Records drawn from a dataset:

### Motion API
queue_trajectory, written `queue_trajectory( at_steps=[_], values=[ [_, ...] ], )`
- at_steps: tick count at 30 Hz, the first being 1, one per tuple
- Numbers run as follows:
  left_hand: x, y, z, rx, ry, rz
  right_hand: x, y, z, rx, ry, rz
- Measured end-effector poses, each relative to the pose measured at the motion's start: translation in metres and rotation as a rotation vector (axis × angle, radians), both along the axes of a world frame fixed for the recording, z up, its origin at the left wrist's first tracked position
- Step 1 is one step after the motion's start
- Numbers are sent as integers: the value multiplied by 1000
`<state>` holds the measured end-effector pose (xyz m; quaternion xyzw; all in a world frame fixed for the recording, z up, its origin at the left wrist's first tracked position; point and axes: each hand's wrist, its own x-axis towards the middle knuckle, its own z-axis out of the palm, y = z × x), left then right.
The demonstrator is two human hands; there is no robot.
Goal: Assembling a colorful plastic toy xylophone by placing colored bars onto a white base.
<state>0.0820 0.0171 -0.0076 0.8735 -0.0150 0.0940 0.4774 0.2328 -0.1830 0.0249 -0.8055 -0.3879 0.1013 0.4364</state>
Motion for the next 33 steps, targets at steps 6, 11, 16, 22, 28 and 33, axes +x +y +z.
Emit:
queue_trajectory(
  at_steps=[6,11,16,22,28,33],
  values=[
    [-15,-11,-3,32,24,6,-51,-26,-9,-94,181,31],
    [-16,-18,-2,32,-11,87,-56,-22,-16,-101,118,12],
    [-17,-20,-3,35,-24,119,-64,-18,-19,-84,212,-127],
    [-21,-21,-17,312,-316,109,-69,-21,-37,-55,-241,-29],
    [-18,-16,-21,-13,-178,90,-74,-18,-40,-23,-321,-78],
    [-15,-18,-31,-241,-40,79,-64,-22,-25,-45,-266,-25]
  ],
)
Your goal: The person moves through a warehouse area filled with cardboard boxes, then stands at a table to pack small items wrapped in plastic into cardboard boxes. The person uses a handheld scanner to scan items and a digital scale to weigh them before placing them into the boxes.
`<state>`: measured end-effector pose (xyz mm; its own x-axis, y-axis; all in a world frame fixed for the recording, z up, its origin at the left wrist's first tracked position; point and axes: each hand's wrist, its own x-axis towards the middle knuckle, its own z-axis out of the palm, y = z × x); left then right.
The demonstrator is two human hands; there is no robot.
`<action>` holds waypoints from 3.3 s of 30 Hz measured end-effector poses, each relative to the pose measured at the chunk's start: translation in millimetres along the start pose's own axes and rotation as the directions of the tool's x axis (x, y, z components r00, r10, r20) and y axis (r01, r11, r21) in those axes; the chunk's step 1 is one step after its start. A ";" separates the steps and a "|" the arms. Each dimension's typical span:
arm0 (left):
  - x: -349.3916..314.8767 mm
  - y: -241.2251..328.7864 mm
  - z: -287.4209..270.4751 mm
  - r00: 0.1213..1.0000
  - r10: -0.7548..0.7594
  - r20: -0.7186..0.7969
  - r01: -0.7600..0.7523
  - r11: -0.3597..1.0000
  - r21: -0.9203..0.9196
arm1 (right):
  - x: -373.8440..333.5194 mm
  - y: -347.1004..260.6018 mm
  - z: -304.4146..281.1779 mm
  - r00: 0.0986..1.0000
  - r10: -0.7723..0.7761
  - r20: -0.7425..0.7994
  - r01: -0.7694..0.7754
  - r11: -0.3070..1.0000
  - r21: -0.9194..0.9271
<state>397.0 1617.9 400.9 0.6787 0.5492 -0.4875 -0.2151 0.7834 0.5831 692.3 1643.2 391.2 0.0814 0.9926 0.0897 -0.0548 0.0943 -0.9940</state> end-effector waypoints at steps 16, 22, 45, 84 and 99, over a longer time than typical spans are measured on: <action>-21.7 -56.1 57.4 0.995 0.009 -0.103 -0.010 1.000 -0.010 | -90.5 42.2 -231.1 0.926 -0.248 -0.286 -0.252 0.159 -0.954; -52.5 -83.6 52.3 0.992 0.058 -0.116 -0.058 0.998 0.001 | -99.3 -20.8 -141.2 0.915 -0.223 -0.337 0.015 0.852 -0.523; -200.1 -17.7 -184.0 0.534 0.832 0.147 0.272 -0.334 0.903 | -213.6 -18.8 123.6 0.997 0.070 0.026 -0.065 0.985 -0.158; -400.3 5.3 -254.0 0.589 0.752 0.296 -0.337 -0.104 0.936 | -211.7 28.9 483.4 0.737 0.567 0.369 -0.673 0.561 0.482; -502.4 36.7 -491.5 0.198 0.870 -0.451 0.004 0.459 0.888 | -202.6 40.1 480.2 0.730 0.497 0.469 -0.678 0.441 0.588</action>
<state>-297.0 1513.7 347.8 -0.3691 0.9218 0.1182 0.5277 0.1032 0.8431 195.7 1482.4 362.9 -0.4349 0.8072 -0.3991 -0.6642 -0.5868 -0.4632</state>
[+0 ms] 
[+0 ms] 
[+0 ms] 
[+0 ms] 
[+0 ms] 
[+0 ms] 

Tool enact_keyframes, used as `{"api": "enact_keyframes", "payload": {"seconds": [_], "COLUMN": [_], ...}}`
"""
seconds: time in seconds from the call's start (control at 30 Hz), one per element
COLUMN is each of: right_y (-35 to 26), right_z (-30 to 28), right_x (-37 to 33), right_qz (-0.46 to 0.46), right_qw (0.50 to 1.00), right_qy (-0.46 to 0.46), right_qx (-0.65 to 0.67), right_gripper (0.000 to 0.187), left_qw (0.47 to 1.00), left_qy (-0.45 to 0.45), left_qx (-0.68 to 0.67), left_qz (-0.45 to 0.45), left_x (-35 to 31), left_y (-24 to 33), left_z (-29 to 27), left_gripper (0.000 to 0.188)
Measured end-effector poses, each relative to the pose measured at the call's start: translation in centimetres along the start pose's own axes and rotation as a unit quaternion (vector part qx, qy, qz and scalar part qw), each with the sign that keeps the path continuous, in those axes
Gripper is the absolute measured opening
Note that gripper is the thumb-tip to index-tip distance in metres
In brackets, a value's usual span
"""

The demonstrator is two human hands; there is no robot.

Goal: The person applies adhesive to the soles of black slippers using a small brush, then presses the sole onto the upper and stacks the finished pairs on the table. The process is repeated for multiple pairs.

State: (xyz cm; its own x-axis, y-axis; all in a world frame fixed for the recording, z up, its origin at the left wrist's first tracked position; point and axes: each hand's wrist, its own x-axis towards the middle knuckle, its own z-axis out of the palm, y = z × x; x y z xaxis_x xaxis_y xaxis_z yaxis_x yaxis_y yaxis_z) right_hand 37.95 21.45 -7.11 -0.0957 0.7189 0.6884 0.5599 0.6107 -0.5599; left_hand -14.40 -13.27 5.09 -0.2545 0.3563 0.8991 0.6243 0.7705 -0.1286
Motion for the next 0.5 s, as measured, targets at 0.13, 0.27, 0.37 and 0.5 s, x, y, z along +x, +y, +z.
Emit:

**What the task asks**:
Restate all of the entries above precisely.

**Problem solution**:
### Motion API
queue_trajectory, written `queue_trajectory( at_steps=[_], values=[ [_, ...] ], )`
- at_steps: tick count at 30 Hz, the first being 1, one per tuple
- Numbers run as follows:
  left_hand: x, y, z, rx, ry, rz
  right_hand: x, y, z, rx, ry, rz
- Measured end-effector poses, each relative to the pose measured at the motion's start: translation in metres and rotation as a rotation vector (axis × angle, radians), both along the axes of a world frame fixed for the recording, z up, its origin at the left wrist's first tracked position
- Step 1 is one step after the motion's start
- Numbers are sent as integers: the value multiplied by 1000
`<state>` holds the measured end-effector pose (xyz m; quaternion xyzw; all in a world frame fixed for the recording, z up, its origin at the left wrist's first tracked position; point and axes: each hand's wrist, its own x-axis towards the middle knuckle, its own z-axis out of the palm, y = z × x), left then right.
The demonstrator is two human hands; there is no robot.
Goal: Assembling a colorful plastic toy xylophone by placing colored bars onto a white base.
<state>0.0820 0.0171 -0.0076 0.8735 -0.0150 0.0940 0.4774 0.2328 -0.1830 0.0249 -0.8055 -0.3879 0.1013 0.4364</state>
Motion for the next 33 steps, targets at steps 6, 11, 16, 22, 28 and 33, axes +x +y +z.
Emit:
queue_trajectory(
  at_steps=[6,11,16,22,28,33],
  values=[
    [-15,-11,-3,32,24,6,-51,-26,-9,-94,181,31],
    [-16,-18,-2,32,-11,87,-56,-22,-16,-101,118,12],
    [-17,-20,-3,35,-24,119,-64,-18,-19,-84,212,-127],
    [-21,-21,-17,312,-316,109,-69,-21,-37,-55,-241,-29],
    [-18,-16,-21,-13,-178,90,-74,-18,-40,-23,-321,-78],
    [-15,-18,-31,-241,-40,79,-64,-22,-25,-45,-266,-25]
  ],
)
Your goal: The person moves through a warehouse area filled with cardboard boxes, then stands at a table to pack small items wrapped in plastic into cardboard boxes. The person uses a handheld scanner to scan items and a digital scale to weigh them before placing them into the boxes.
`<state>`: measured end-effector pose (xyz mm; its own x-axis, y-axis; all in a world frame fixed for the recording, z up, its origin at the left wrist's first tracked position; point and axes: each hand's wrist, its own x-axis towards the middle knuckle, its own z-axis out of the palm, y = z × x); left then right.
The demonstrator is two human hands; there is no robot.
`<action>` holds waypoints from 3.3 s of 30 Hz measured end-effector poses, each relative to the pose measured at the chunk's start: translation in millimetres along the start pose's own axes and rotation as the directions of the tool's x axis (x, y, z components r00, r10, r20) and y axis (r01, r11, r21) in those axes; the chunk's step 1 is one step after its start. A ";" separates the steps and a "|" the arms. Each dimension's typical span:
arm0 (left):
  - x: -349.3916..314.8767 mm
  - y: -241.2251..328.7864 mm
  - z: -287.4209..270.4751 mm
  - r00: 0.1213..1.0000
  - r10: -0.7548..0.7594
  - r20: -0.7186..0.7969
  - r01: -0.7600..0.7523
  - r11: -0.3597..1.0000
  - r21: -0.9203..0.9196
arm1 (right):
  - x: -373.8440..333.5194 mm
  - y: -347.1004..260.6018 mm
  - z: -304.4146..281.1779 mm
  - r00: 0.0986..1.0000
  - r10: -0.7723..0.7761
  - r20: -0.7425..0.7994
  - r01: -0.7694..0.7754
  - r11: -0.3070..1.0000
  - r21: -0.9194..0.9271
<state>397.0 1617.9 400.9 0.6787 0.5492 -0.4875 -0.2151 0.7834 0.5831 692.3 1643.2 391.2 0.0814 0.9926 0.0897 -0.0548 0.0943 -0.9940</state> end-effector waypoints at steps 16, 22, 45, 84 and 99, over a longer time than typical spans are measured on: <action>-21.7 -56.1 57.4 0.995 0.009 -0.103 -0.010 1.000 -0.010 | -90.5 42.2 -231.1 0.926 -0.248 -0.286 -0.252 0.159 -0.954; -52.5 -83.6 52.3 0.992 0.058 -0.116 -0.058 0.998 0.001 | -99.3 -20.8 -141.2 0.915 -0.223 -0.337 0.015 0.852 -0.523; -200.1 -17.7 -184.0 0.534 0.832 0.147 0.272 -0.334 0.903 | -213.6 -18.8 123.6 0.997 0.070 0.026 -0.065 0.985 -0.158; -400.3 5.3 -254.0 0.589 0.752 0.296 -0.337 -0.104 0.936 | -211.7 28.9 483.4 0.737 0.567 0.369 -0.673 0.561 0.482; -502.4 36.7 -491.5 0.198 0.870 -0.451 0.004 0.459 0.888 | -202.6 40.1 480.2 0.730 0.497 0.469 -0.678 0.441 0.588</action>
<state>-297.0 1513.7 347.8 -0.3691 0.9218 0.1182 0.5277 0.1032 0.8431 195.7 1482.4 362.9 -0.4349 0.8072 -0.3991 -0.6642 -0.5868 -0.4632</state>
[+0 ms] 
[+0 ms] 
[+0 ms] 
[+0 ms] 
[+0 ms] 
[+0 ms] 

Tool enact_keyframes, used as `{"api": "enact_keyframes", "payload": {"seconds": [_], "COLUMN": [_], ...}}`
"""
seconds: time in seconds from the call's start (control at 30 Hz), one per element
COLUMN is each of: right_y (-35 to 26), right_z (-30 to 28), right_x (-37 to 33), right_qz (-0.46 to 0.46), right_qw (0.50 to 1.00), right_qy (-0.46 to 0.46), right_qx (-0.65 to 0.67), right_gripper (0.000 to 0.187), left_qw (0.47 to 1.00), left_qy (-0.45 to 0.45), left_qx (-0.68 to 0.67), left_qz (-0.45 to 0.45), left_x (-35 to 31), left_y (-24 to 33), left_z (-29 to 27), left_gripper (0.000 to 0.188)
Measured end-effector poses, each relative to the pose measured at the call's start: translation in centimetres along the start pose's own axes and rotation as a unit quaternion (vector part qx, qy, qz and scalar part qw), each with the sign that keeps the path continuous, in those axes
Gripper is the absolute measured opening
Note that gripper is the thumb-tip to index-tip distance in metres
In brackets, a value's usual span
"""

The demonstrator is two human hands; there is no robot.

Goal: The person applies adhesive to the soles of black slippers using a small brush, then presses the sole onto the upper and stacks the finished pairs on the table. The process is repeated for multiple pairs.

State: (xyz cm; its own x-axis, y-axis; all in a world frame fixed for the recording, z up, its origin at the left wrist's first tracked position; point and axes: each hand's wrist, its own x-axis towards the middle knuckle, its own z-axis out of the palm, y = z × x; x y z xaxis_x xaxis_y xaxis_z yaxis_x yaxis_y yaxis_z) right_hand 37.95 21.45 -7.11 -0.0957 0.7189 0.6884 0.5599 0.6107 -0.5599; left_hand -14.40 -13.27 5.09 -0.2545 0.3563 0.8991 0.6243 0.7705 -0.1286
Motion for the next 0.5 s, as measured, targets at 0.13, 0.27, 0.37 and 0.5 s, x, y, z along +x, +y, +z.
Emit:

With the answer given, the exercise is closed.